Now, this muddle of quizzing and questioning and wondering has long been the centerpiece of my table.

My poor Mama.

“What ‘too big for my britches’ mean, Mama?” I’d asked after my big brother took off to school.  I’d go next year.

“Why, actin’ proud and better’n your neighbor,” she’d answered.

“Well then,” I’d asked after a bit, “what’s ‘proud as punch?’  Grandma Boyd says that all the time an’ she smiles and gives me a squeeze when she does.”

“Honey baby, Grandma Boyd means she’s plumb joyful when she sees your face!  You know how she loves you, hon!”

“But Mama!” I recall shouting, then cloudin’ over with tears, “But Mama, Brother Baldwin down to the church, he says ‘pride goeth before a fall!’ I heard him!
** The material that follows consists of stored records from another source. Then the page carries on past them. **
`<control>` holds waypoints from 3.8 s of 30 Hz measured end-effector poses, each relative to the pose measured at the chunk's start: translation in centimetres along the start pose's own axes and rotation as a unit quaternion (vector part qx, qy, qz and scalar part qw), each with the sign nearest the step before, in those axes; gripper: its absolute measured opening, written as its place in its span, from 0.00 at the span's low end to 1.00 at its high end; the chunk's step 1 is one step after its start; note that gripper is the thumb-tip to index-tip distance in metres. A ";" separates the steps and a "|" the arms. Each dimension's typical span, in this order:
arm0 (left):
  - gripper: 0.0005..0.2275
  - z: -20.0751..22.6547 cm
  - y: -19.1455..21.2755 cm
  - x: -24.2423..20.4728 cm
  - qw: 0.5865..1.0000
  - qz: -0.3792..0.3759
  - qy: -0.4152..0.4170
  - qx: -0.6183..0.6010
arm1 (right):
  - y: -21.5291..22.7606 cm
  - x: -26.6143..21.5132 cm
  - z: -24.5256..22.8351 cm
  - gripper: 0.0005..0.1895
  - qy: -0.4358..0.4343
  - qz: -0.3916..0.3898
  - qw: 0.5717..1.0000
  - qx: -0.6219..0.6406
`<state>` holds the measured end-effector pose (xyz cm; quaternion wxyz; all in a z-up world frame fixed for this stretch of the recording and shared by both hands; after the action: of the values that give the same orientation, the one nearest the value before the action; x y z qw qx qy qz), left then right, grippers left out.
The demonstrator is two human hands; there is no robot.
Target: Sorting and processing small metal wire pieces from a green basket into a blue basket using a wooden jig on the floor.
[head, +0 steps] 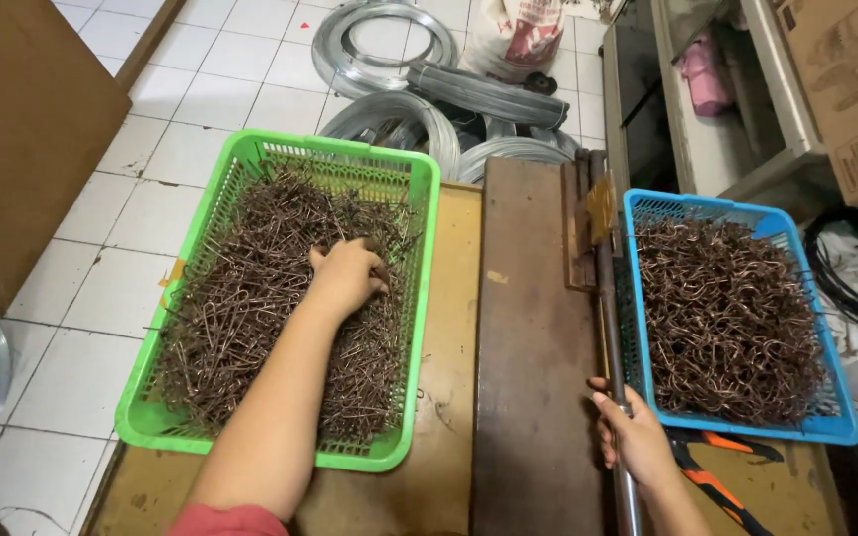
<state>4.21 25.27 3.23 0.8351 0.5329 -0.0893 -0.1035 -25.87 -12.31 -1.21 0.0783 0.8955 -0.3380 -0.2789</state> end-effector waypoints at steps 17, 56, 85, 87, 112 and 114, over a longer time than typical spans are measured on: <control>0.14 -1.7 -1.9 0.2 0.775 0.002 0.329 -0.540 | -0.5 -0.1 0.2 0.23 -0.006 -0.010 1.000 0.025; 0.13 21.4 -12.4 10.4 0.959 -0.016 -0.014 -0.283 | 3.6 -6.6 -15.2 0.41 -0.006 -0.076 0.996 0.036; 0.11 21.8 -18.2 12.1 0.817 -0.067 0.058 -0.570 | 3.1 -6.0 -12.2 0.42 0.012 -0.061 0.998 0.012; 0.10 22.2 -17.2 11.5 0.826 -0.077 0.061 -0.556 | 3.0 -5.9 -11.5 0.41 0.007 -0.054 0.999 0.005; 0.08 22.3 -14.0 11.4 0.934 0.008 -0.095 -0.344 | 1.9 -4.8 -7.5 0.42 0.030 -0.040 0.997 0.064; 0.09 22.9 -13.3 11.0 0.932 0.029 -0.118 -0.341 | 2.2 -5.2 -8.3 0.41 0.018 -0.031 0.999 0.040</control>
<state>7.78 -3.09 1.08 0.9525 0.1973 -0.1623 -0.1660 -25.73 -11.04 8.77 0.0398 0.9128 -0.3197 -0.2511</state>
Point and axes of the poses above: each hand's wrist, its own x-axis towards the middle knuckle, its own y-axis out of the back of the hand, z = x × y, the point moved 6 cm from there along x, towards the middle knuckle, and after that the axes turned 14 degrees about z, right-handed, at the moved point
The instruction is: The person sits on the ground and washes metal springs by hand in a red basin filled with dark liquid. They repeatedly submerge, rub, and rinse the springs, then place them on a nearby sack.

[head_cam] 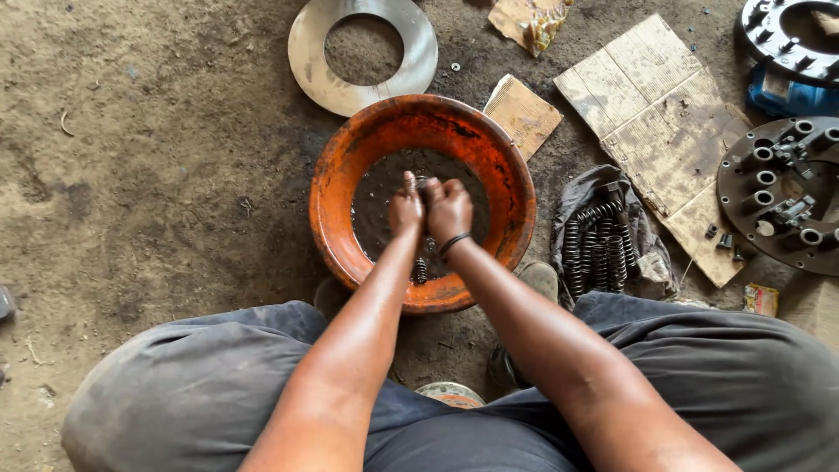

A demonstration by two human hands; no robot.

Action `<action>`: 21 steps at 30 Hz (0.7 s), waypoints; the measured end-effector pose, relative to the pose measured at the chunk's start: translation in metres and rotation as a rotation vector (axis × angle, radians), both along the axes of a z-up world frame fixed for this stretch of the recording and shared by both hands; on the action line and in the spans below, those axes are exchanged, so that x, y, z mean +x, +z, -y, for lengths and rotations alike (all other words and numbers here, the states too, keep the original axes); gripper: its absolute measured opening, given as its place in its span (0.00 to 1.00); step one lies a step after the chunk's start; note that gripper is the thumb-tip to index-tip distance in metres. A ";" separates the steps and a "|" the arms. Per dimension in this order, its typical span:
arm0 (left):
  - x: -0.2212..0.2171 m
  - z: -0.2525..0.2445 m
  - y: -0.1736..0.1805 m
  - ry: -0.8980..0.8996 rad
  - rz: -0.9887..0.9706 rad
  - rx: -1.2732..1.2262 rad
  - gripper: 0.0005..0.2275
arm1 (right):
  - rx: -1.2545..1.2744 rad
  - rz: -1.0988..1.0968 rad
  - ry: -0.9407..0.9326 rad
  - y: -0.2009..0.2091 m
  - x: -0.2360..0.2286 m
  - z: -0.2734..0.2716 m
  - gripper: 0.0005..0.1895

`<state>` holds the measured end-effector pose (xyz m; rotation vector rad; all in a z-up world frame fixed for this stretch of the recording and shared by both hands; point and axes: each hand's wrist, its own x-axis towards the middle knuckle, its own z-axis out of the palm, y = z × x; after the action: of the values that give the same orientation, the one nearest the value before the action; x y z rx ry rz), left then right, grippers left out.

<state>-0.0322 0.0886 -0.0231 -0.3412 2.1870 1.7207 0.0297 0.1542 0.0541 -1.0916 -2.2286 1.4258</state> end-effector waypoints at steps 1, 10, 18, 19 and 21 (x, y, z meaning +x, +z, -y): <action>-0.002 0.006 -0.009 0.018 0.022 0.117 0.34 | 0.060 -0.002 0.038 0.003 0.003 0.005 0.24; 0.045 -0.009 -0.016 -0.032 0.124 0.205 0.30 | -0.105 0.151 -0.074 -0.023 0.014 -0.033 0.24; 0.039 0.006 0.046 -0.030 0.398 0.687 0.19 | 0.191 0.676 0.465 -0.047 0.053 -0.062 0.23; 0.038 0.011 0.046 -0.008 0.422 0.662 0.17 | 0.313 0.681 0.509 -0.049 0.053 -0.063 0.21; 0.035 0.021 0.039 0.035 0.448 0.649 0.16 | 0.558 0.687 0.597 -0.055 0.054 -0.061 0.21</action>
<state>0.0032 0.0681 0.0164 -0.5246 1.2419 2.0153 0.0842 0.2155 -0.0011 -0.8150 -3.3578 0.4798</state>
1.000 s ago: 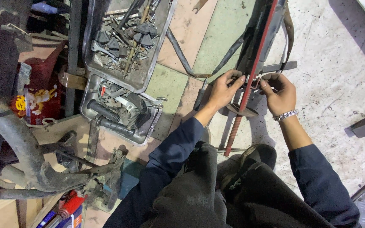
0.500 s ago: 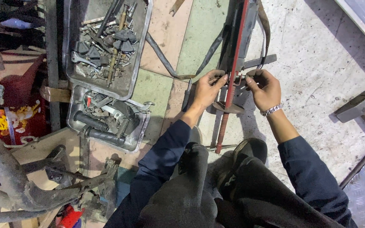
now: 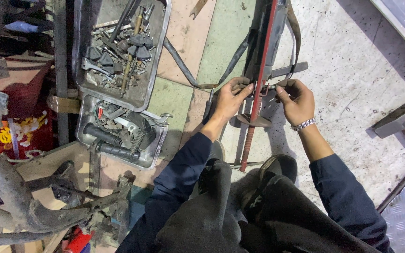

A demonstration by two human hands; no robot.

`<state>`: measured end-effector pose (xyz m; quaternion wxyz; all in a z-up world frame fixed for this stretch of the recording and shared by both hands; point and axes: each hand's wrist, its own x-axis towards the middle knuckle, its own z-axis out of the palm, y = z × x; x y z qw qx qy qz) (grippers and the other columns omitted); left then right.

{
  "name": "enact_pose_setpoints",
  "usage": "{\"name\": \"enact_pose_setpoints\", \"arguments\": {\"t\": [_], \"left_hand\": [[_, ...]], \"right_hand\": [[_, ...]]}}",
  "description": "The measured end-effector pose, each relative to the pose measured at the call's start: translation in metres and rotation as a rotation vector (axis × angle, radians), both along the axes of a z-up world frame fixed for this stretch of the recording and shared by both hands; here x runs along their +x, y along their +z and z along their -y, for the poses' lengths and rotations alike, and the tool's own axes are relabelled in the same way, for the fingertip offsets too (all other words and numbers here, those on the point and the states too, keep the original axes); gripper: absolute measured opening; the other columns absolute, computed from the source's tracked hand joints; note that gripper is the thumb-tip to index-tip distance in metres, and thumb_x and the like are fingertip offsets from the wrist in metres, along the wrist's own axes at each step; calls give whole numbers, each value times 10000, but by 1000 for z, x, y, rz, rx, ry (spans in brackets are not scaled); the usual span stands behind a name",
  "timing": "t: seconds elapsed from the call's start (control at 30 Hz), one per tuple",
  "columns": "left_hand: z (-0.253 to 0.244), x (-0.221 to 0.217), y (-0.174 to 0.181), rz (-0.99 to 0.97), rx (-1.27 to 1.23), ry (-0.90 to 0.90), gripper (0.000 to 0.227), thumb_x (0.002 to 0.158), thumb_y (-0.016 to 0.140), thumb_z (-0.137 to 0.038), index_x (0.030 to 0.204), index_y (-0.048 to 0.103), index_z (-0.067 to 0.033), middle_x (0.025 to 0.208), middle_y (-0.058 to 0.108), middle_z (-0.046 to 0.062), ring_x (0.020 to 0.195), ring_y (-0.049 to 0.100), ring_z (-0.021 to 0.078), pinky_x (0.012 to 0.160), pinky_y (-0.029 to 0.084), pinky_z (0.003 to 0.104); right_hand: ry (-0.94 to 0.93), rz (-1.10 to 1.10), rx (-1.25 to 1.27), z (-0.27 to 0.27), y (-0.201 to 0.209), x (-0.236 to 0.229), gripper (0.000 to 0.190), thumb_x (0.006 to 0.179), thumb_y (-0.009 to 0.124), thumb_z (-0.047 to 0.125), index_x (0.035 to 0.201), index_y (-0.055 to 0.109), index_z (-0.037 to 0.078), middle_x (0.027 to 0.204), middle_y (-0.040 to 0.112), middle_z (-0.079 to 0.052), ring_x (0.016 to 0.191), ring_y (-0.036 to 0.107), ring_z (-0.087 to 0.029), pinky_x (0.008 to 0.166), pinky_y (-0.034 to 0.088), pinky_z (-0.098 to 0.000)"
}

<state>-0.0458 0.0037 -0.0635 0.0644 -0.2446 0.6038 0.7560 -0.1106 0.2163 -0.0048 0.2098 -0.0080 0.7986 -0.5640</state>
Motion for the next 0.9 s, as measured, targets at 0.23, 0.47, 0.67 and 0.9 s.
{"name": "enact_pose_setpoints", "arguments": {"t": [0.23,0.47,0.67,0.9], "left_hand": [[-2,2,-8,3,-13,-2,502,911,822,-424,1211,668,-52,1023,718,131,955,709,177,676,604,290],[27,8,43,35,-304,-22,451,908,790,-422,1196,699,-88,1134,742,155,1086,719,301,948,571,444],[194,46,120,473,-1171,147,257,886,622,-166,1138,669,-186,1108,731,61,1003,693,286,861,535,463],[299,93,98,623,-1322,213,369,919,735,-122,1278,652,-132,1267,674,69,1120,671,272,1008,521,494]], "right_hand": [[8,-50,46,-2,4,0,184,1057,770,137,1126,681,-9,947,713,-178,854,709,-258,762,573,-362],[62,-118,79,-13,-26,1,205,1088,776,90,1130,653,-68,939,673,-270,877,679,-370,790,538,-467],[24,-28,118,-13,-3,-1,184,1136,693,130,1023,592,27,880,692,-107,732,703,-218,638,525,-315],[-24,77,-17,-19,-10,-2,178,1150,662,80,1032,553,3,919,664,-143,742,687,-245,686,586,-346]]}}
Mama!  Mama!  Is Grandma Boyd going to fall down a deep dark hole, break both her legs, for all the pride I put in her heart?”

The clouds burst and I fairly wailed.

Mama bundled me right quick into her soft squishy lap, wiped my tears with little staccatto dots of her fingers then rocked me like a big ol’ baby.

“Oh, hon, no. No.  Bless your heart, no.  Grandma Boyd’s real careful her pride don’t spill out and hurt nobody else.  She keeps it in real tight and prays to Jesus ever’ night for forgiveness, and dogged if he don’t take it all away.”

I remember lookin’ her straight in the eye.  Sounded a little suspicious to me.

Then she said, “See, that a’way, her bucket o’ pride never washes over the brim an’ if she’s real careful, she can make it ’til her nightly prayers to dump it out and start over the next day.”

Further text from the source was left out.